During the 1950s Dart participated in annual concerts featuring four harpsichordists, the three others being George Malcolm, Denis Vaughan and Eileen Joyce. Ultimately Valda Aveling replaced Joyce. Their instruments at this point were modern. Dart and Malcolm were later among those trying replica period harpsichords.

===Recordings===
- Music for Three, Four or Five Harpsichords (EMI, 1956): a recording, of the harpsichord ensemble with the Pro Arte Orchestra under Boris Ord. It included Bach's Concerto for Four Harpsichords, an arrangement after Vivaldi; also Variations on a Theme of Mozart by George Malcolm.
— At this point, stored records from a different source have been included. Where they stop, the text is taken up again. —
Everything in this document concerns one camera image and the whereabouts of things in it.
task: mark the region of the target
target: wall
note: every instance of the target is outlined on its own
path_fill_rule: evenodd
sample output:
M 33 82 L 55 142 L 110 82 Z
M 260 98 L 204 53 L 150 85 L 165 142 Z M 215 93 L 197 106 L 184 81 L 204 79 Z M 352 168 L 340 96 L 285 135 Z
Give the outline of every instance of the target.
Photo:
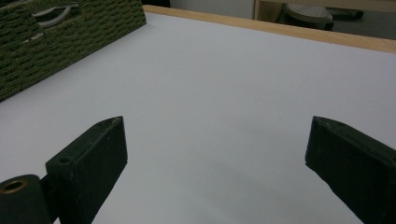
M 174 8 L 239 18 L 253 18 L 253 0 L 171 0 Z

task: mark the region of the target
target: floor
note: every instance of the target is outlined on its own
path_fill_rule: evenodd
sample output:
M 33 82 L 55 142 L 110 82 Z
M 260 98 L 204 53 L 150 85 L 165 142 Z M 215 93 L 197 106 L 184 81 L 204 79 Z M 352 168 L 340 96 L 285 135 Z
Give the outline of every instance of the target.
M 356 11 L 329 9 L 329 12 L 334 20 L 334 27 L 332 28 L 334 32 L 396 40 L 396 13 L 364 11 L 361 19 L 355 20 Z M 324 28 L 324 24 L 297 21 L 284 12 L 279 17 L 278 22 L 313 29 Z

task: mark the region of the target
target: chair
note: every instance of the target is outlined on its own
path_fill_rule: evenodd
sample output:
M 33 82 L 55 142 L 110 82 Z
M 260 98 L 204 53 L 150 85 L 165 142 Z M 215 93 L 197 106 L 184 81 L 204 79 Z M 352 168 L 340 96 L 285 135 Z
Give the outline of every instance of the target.
M 312 23 L 325 23 L 325 30 L 330 31 L 334 26 L 332 14 L 326 7 L 306 6 L 299 4 L 286 4 L 286 13 L 299 21 Z M 358 10 L 354 16 L 355 20 L 363 16 L 363 11 Z

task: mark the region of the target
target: basket handle
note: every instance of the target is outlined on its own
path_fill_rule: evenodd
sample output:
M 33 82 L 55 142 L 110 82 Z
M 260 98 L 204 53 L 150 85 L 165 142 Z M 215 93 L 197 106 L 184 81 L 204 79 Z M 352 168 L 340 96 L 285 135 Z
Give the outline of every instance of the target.
M 49 28 L 51 26 L 54 26 L 58 23 L 60 23 L 61 21 L 63 21 L 64 19 L 66 19 L 67 15 L 69 14 L 70 10 L 72 7 L 78 7 L 78 3 L 73 3 L 73 4 L 69 4 L 69 5 L 64 5 L 61 7 L 52 7 L 43 11 L 39 11 L 35 14 L 32 14 L 34 17 L 40 17 L 40 16 L 44 16 L 47 15 L 49 13 L 51 13 L 54 9 L 56 8 L 64 8 L 64 11 L 56 18 L 49 20 L 49 21 L 41 21 L 38 23 L 39 26 L 41 26 L 42 28 Z

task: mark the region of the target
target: black plastic part
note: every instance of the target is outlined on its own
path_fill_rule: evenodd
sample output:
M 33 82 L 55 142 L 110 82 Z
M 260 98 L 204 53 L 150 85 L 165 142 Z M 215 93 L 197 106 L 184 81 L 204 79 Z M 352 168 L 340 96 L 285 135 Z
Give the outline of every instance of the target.
M 355 14 L 355 19 L 356 20 L 360 20 L 361 19 L 361 17 L 363 17 L 363 15 L 364 15 L 364 11 L 357 11 L 356 12 L 356 14 Z
M 330 31 L 333 27 L 334 27 L 334 21 L 326 23 L 326 25 L 324 26 L 324 29 L 327 31 Z
M 127 158 L 122 117 L 93 125 L 46 163 L 63 224 L 92 223 Z
M 344 123 L 314 117 L 305 161 L 363 223 L 396 223 L 395 150 Z
M 0 184 L 0 223 L 50 223 L 38 176 L 21 175 Z
M 40 180 L 41 188 L 44 192 L 44 197 L 47 203 L 49 220 L 54 222 L 56 218 L 59 216 L 59 212 L 57 209 L 57 201 L 56 201 L 56 188 L 54 188 L 51 183 L 49 177 L 46 175 Z
Among the early historically informed recordings of the Brandenburg Concertos were those Dart made with the Philomusica of London (1958–59), with a single instrument assigned to each part. He later worked with Neville Marriner on a recording of the Brandenburg Concertos and the four Orchestral Suites. For the instrumentation of the fourth concerto, he had argued that the enigmatic instruction fiauti d'echo written by Bach meant a type of flageolet, used to train caged birds to sing. This interpretation was contentious. The Marriner-Dart recording used sopranino recorders. Nicolaus Harnoncourt has used the less unorthodox treble recorder in F_{4}.
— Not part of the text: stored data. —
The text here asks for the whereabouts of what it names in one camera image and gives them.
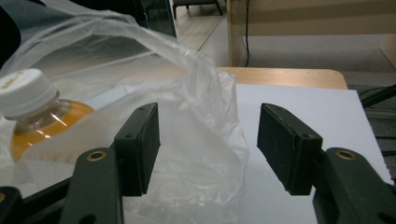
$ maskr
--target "orange liquid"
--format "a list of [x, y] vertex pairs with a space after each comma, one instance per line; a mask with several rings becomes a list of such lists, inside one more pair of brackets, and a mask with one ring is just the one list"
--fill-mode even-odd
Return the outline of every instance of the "orange liquid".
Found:
[[11, 137], [10, 153], [12, 160], [18, 161], [26, 148], [70, 128], [77, 121], [93, 111], [87, 105], [70, 102], [70, 109], [61, 118], [55, 118], [52, 123], [25, 133], [14, 133]]

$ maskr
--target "plastic bottle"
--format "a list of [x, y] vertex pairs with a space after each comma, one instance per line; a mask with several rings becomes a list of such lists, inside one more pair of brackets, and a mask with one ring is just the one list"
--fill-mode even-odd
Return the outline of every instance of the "plastic bottle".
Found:
[[93, 109], [79, 102], [60, 100], [59, 92], [37, 69], [0, 78], [0, 111], [16, 120], [10, 154], [14, 161], [26, 148], [70, 128]]

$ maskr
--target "cable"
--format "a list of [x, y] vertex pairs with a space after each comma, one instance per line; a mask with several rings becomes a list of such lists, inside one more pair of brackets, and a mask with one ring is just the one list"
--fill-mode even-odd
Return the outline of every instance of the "cable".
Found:
[[248, 67], [248, 63], [250, 61], [250, 50], [248, 48], [248, 8], [250, 6], [250, 0], [247, 0], [247, 25], [246, 25], [246, 32], [245, 32], [245, 48], [247, 51], [247, 61], [245, 62], [245, 67]]
[[396, 140], [396, 136], [376, 136], [376, 139], [395, 139]]
[[391, 151], [381, 151], [383, 157], [388, 157], [388, 156], [396, 156], [396, 151], [391, 150]]
[[359, 97], [361, 97], [363, 94], [365, 94], [365, 93], [367, 93], [369, 91], [376, 91], [376, 90], [385, 89], [385, 88], [386, 87], [376, 87], [376, 88], [372, 88], [372, 89], [369, 89], [369, 90], [362, 91], [361, 93], [359, 93]]
[[[266, 6], [264, 8], [270, 7], [275, 2], [276, 2], [276, 0], [272, 1], [270, 4], [268, 4], [268, 6]], [[245, 50], [247, 51], [247, 60], [245, 62], [245, 67], [248, 67], [248, 63], [250, 62], [250, 50], [248, 47], [248, 9], [249, 9], [249, 7], [250, 7], [250, 0], [247, 0], [247, 24], [246, 24], [246, 31], [245, 31], [245, 43], [246, 44], [244, 44]]]

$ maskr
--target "white surface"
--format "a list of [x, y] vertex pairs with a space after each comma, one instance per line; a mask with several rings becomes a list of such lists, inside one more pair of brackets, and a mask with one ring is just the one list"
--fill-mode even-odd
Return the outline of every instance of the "white surface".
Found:
[[238, 112], [250, 150], [240, 223], [317, 223], [311, 196], [290, 196], [256, 147], [262, 103], [280, 105], [323, 138], [323, 149], [359, 152], [384, 181], [390, 174], [355, 91], [237, 85]]

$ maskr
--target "floor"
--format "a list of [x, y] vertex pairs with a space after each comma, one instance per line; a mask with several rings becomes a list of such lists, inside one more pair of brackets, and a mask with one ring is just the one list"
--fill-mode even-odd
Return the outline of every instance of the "floor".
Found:
[[[225, 14], [225, 4], [219, 2]], [[214, 5], [177, 10], [179, 40], [207, 54], [217, 66], [229, 66], [227, 16], [220, 17]], [[344, 75], [350, 89], [361, 93], [396, 83], [396, 69], [379, 48], [383, 38], [384, 35], [250, 36], [248, 66], [333, 69]], [[245, 64], [246, 61], [239, 62], [239, 66]], [[376, 107], [396, 109], [396, 99]], [[396, 120], [368, 120], [375, 136], [387, 137], [377, 138], [381, 150], [395, 150]], [[395, 179], [396, 157], [384, 156], [384, 161]]]

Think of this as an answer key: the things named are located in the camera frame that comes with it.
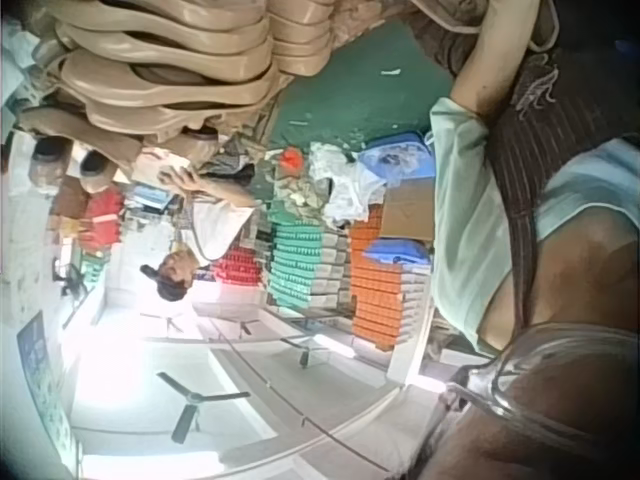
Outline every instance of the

Dart made many harpsichord, clavichord and organ recordings, especially for the L'Oiseau-Lyre label. Louise Hanson-Dyer, founder of the label, was his patron for early keyboard and orchestral pieces. In all Dart made around 90 recordings.

==Death==
Dart died from stomach cancer in London on 6 March 1971. He was unmarried.

==Works==
Dart's book The Interpretation of Music (London, 1954), was influential and led to further research into performance. He also wrote numerous articles on aspects of musical sources, performance and interpretation. He was a major contributor to the Musica Britannica volumes. He left an unfinished biography of John Bull.
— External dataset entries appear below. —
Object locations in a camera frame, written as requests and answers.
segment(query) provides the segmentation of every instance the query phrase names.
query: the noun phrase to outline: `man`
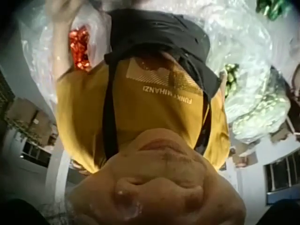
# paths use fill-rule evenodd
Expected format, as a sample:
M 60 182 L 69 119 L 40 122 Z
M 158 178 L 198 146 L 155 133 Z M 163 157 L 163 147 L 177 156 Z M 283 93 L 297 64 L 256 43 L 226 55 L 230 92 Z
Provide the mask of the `man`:
M 116 10 L 112 52 L 73 69 L 68 33 L 82 0 L 48 0 L 57 124 L 92 173 L 68 196 L 95 224 L 242 225 L 245 206 L 217 169 L 229 153 L 207 35 L 182 16 Z

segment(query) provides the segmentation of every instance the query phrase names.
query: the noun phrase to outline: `lips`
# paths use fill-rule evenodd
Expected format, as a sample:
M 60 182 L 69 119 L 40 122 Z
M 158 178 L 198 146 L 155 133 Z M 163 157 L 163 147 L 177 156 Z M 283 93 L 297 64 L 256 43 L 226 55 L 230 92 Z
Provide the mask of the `lips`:
M 149 151 L 149 150 L 165 150 L 171 149 L 177 153 L 186 155 L 184 149 L 175 141 L 167 139 L 156 139 L 139 149 L 139 151 Z

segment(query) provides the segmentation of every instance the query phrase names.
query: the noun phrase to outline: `yellow t-shirt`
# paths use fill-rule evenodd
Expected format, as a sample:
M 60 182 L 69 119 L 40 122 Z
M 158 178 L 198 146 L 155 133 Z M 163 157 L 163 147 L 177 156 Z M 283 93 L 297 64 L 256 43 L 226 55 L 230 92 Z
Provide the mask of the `yellow t-shirt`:
M 102 114 L 108 66 L 64 75 L 56 86 L 57 125 L 71 158 L 91 173 L 104 165 Z M 203 124 L 203 92 L 169 55 L 132 57 L 119 62 L 113 84 L 118 144 L 153 128 L 179 134 L 194 148 Z M 220 168 L 229 154 L 221 92 L 211 102 L 212 127 L 204 157 Z

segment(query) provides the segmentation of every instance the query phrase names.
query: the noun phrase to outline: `nose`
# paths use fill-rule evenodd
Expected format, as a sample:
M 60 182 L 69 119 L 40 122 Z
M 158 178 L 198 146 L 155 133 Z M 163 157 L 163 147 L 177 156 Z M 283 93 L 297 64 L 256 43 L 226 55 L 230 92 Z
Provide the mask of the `nose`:
M 142 183 L 132 178 L 120 179 L 115 188 L 115 203 L 125 219 L 141 215 L 173 218 L 201 208 L 203 189 L 180 187 L 171 180 L 155 178 Z

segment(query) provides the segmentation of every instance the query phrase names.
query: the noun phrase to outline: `person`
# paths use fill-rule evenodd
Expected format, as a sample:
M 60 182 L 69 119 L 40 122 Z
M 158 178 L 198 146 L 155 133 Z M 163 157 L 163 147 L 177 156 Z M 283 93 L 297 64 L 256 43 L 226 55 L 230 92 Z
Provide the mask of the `person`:
M 217 172 L 229 154 L 223 82 L 208 36 L 184 16 L 119 9 L 112 52 L 74 69 L 68 33 L 82 0 L 47 0 L 57 125 L 92 175 L 67 196 L 95 224 L 242 225 L 245 205 Z
He served as editor of the Galpin Society Journal from 1947 to 1954. As secretary of Musica Britannica from 1950 to 1965, he saw 34 volumes through the press. He also oversaw the re-editing of the multi-volume series by Edmund Fellowes on William Byrd and the English madrigalists.

== Legacy ==
Source Materials and the Interpretation of Music: A Memorial Volume to Thurston Dart was published in 1981, edited by Ian Bent.

In 1996 the Thurston Dart Professorship of Music was established at King's College London.